TASK OBJECTIVE »
Retype only what runs from the first line of the listing to the line holding "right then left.", both included. Do not retype the pictures.

Segment Start: DATASET EXCERPT

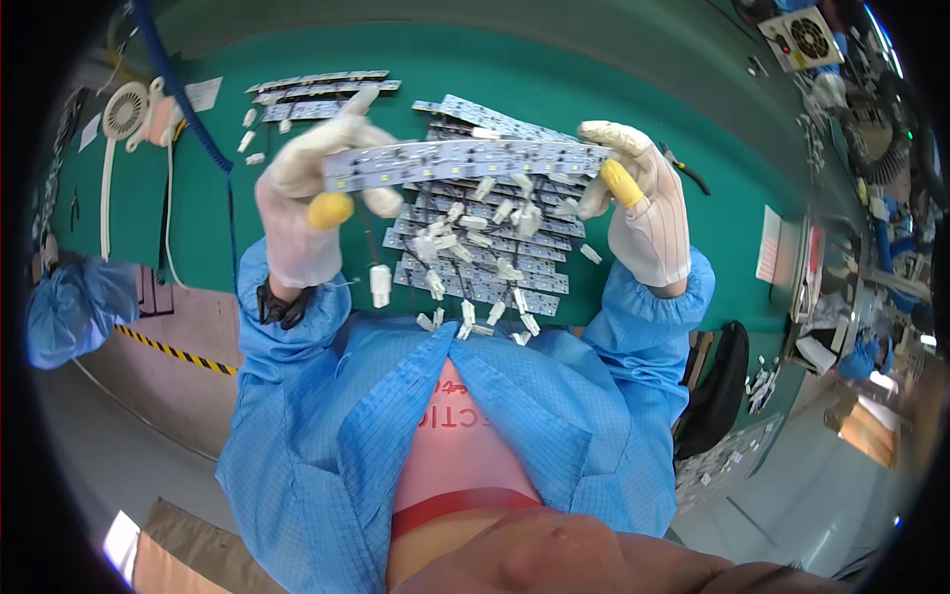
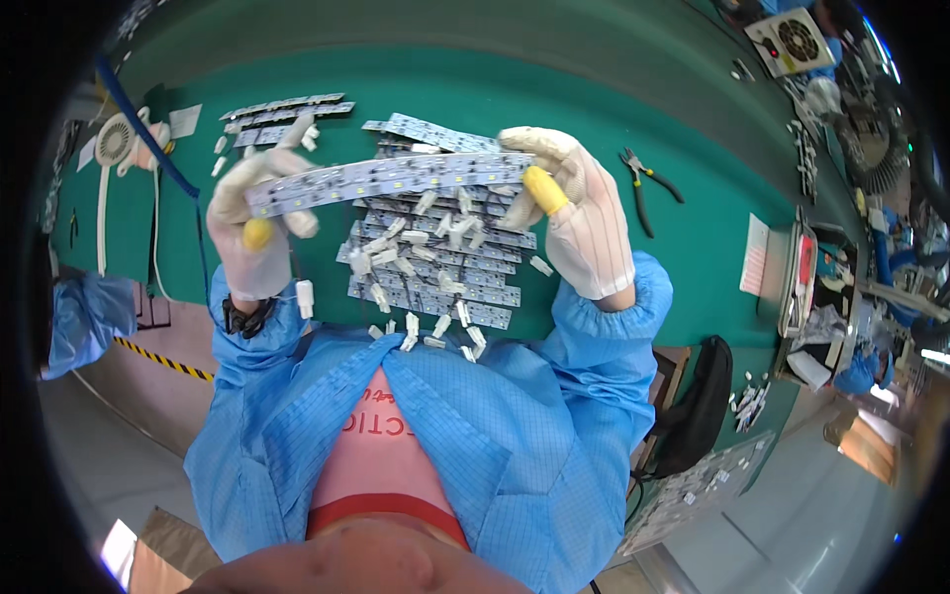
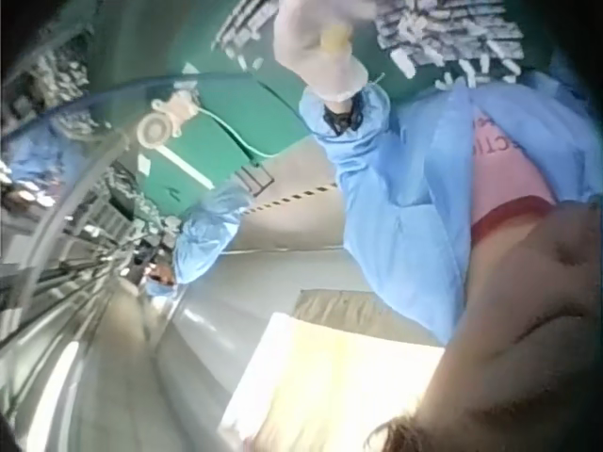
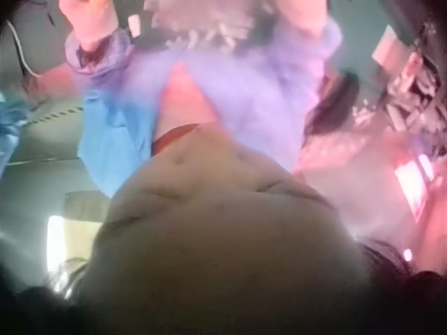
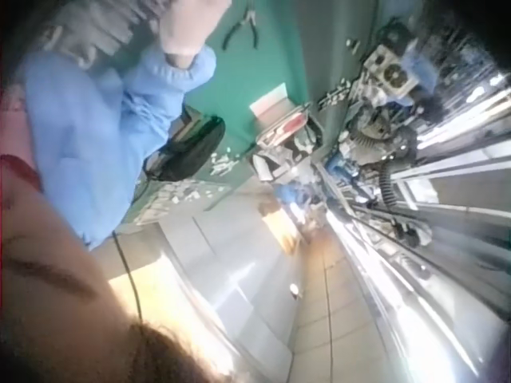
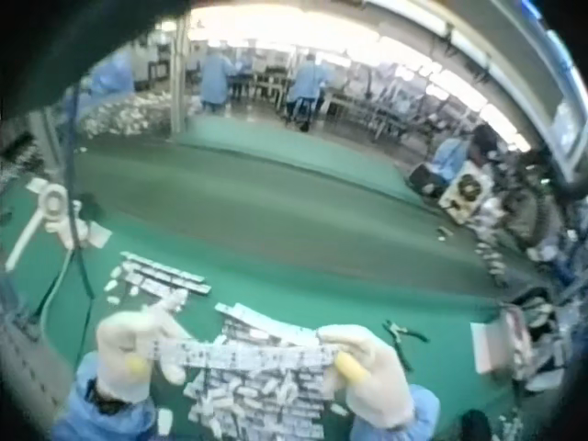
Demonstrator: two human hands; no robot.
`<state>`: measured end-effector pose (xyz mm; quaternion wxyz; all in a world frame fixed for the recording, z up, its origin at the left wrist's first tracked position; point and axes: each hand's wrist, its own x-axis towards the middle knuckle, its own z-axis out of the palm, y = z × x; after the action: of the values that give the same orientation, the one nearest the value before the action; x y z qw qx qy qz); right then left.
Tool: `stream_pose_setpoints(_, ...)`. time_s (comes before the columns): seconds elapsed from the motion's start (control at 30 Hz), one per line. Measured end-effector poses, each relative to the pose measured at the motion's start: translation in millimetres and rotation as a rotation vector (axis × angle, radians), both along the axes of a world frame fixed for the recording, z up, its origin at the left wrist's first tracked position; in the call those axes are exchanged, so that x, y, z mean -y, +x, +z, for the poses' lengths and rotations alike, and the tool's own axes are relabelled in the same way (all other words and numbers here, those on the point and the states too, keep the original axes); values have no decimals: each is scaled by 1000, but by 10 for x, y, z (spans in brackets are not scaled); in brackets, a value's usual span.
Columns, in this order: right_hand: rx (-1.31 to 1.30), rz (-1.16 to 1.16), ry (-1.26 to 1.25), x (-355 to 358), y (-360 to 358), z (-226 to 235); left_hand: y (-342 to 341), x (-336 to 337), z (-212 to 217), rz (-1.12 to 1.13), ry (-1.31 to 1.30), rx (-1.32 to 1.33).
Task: Inspecting and stacking printed circuit board panels at a production station.
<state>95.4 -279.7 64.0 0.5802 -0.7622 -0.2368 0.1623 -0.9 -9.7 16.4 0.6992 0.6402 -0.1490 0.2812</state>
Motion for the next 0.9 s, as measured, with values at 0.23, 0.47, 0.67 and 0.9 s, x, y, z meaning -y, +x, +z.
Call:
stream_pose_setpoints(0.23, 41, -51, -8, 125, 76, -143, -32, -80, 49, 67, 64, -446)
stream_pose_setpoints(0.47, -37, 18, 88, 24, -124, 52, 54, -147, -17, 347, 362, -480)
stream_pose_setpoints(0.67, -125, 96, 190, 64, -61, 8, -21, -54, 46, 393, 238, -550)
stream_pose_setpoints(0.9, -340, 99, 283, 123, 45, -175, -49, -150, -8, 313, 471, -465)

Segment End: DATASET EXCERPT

WRITTEN RESPONSE »
Demonstrator: two human hands; no robot.
`<state>`: measured end-effector pose (xyz mm; quaternion wxyz; all in a world frame fixed for the recording, z up, its origin at the left wrist's first tracked position; point and axes: each hand's wrist, its own x-axis towards the middle knuckle, its own z-axis out of the palm, y = z × x; after the action: of the values that give the same orientation, the one nearest the value before the action; x y z qw qx qy qz); right then left.

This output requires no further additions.